INSTRUCTIONS FOR THE TASK: Could you retype all of the entries exactly, without their pictures?

=== SUPPLIED ENTRIES ===

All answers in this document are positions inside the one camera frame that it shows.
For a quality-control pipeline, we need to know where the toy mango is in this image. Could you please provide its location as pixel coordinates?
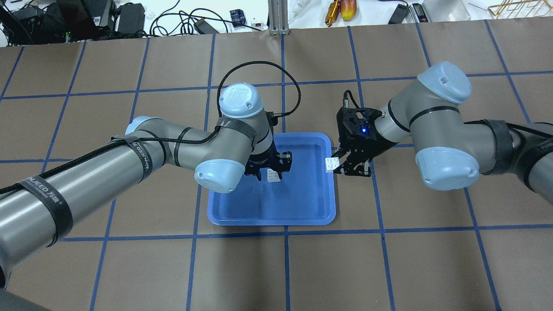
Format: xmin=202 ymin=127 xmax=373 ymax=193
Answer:
xmin=340 ymin=0 xmax=357 ymax=21

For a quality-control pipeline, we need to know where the blue plastic tray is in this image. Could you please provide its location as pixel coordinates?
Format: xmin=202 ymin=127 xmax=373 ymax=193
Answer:
xmin=207 ymin=133 xmax=337 ymax=226

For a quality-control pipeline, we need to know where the black power brick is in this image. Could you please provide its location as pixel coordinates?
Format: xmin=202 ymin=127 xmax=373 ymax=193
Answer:
xmin=388 ymin=4 xmax=409 ymax=24

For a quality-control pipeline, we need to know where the small black box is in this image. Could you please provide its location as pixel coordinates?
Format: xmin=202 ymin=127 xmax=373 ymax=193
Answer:
xmin=229 ymin=9 xmax=246 ymax=28

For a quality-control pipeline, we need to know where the aluminium frame post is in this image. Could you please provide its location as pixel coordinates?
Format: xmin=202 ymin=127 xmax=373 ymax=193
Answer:
xmin=267 ymin=0 xmax=290 ymax=35

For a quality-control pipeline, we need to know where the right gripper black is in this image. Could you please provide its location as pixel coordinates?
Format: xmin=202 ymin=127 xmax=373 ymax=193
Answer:
xmin=331 ymin=91 xmax=391 ymax=178

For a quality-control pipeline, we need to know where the clear plastic container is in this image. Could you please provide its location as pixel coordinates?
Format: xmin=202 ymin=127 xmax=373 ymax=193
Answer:
xmin=421 ymin=0 xmax=471 ymax=23

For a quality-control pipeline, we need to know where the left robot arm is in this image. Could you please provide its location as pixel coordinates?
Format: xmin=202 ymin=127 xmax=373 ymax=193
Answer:
xmin=0 ymin=83 xmax=292 ymax=288

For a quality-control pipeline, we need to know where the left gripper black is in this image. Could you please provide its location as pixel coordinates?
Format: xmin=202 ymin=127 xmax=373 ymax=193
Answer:
xmin=244 ymin=144 xmax=292 ymax=181

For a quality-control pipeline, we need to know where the white block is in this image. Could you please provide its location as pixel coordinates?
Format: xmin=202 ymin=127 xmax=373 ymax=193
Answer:
xmin=324 ymin=157 xmax=340 ymax=173
xmin=267 ymin=168 xmax=282 ymax=183

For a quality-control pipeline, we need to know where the gold wire rack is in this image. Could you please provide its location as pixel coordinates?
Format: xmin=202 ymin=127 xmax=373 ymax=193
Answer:
xmin=486 ymin=0 xmax=553 ymax=19

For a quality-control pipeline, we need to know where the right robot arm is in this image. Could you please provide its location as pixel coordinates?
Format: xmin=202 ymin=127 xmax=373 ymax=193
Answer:
xmin=334 ymin=61 xmax=552 ymax=203

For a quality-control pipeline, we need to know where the black cable bundle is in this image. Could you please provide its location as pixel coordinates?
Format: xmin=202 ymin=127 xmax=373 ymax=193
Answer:
xmin=149 ymin=0 xmax=264 ymax=36

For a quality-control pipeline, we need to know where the black power adapter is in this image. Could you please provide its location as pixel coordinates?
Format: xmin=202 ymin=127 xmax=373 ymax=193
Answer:
xmin=194 ymin=19 xmax=219 ymax=34

===

COMPLETED EXERCISE:
All answers in this document are positions inside the one camera frame that it shows.
For a quality-control pipeline, we need to know where the toy mango is in this image. Could you please provide its location as pixel coordinates?
Format: xmin=202 ymin=127 xmax=373 ymax=193
Answer:
xmin=340 ymin=0 xmax=357 ymax=21

For a quality-control pipeline, we need to know where the blue plastic tray is in this image. Could you please provide its location as pixel coordinates?
Format: xmin=202 ymin=127 xmax=373 ymax=193
Answer:
xmin=207 ymin=133 xmax=337 ymax=226

For a quality-control pipeline, we need to know where the black power brick is in this image. Could you please provide its location as pixel coordinates?
Format: xmin=202 ymin=127 xmax=373 ymax=193
Answer:
xmin=388 ymin=4 xmax=409 ymax=24

For a quality-control pipeline, we need to know where the small black box is in this image. Could you please provide its location as pixel coordinates?
Format: xmin=202 ymin=127 xmax=373 ymax=193
Answer:
xmin=229 ymin=9 xmax=246 ymax=28

For a quality-control pipeline, we need to know where the aluminium frame post is in this image. Could you please provide its location as pixel coordinates?
Format: xmin=202 ymin=127 xmax=373 ymax=193
Answer:
xmin=267 ymin=0 xmax=290 ymax=35

For a quality-control pipeline, we need to know where the right gripper black is in this image. Could you please provide its location as pixel coordinates?
Format: xmin=202 ymin=127 xmax=373 ymax=193
Answer:
xmin=331 ymin=91 xmax=391 ymax=178

For a quality-control pipeline, we need to know where the clear plastic container is in this image. Could you please provide its location as pixel coordinates?
Format: xmin=202 ymin=127 xmax=373 ymax=193
Answer:
xmin=421 ymin=0 xmax=471 ymax=23

For a quality-control pipeline, we need to know where the left robot arm is in this image. Could you please provide its location as pixel coordinates?
Format: xmin=202 ymin=127 xmax=373 ymax=193
Answer:
xmin=0 ymin=83 xmax=292 ymax=288

For a quality-control pipeline, we need to know where the left gripper black is in this image. Could you please provide its location as pixel coordinates?
Format: xmin=202 ymin=127 xmax=373 ymax=193
Answer:
xmin=244 ymin=144 xmax=292 ymax=181

For a quality-control pipeline, we need to know where the white block is in this image. Could you please provide its location as pixel coordinates?
Format: xmin=202 ymin=127 xmax=373 ymax=193
Answer:
xmin=324 ymin=157 xmax=340 ymax=173
xmin=267 ymin=168 xmax=282 ymax=183

For a quality-control pipeline, we need to know where the gold wire rack is in this image. Could you please provide its location as pixel coordinates?
Format: xmin=202 ymin=127 xmax=373 ymax=193
Answer:
xmin=486 ymin=0 xmax=553 ymax=19

For a quality-control pipeline, we need to know where the right robot arm is in this image. Could you please provide its location as pixel coordinates?
Format: xmin=202 ymin=127 xmax=373 ymax=193
Answer:
xmin=334 ymin=61 xmax=552 ymax=203

For a quality-control pipeline, we need to know where the black cable bundle is in this image. Could you please provide its location as pixel coordinates?
Format: xmin=202 ymin=127 xmax=373 ymax=193
Answer:
xmin=149 ymin=0 xmax=264 ymax=36

For a quality-control pipeline, we need to know where the black power adapter is in this image. Could you please provide its location as pixel coordinates?
Format: xmin=202 ymin=127 xmax=373 ymax=193
Answer:
xmin=194 ymin=19 xmax=219 ymax=34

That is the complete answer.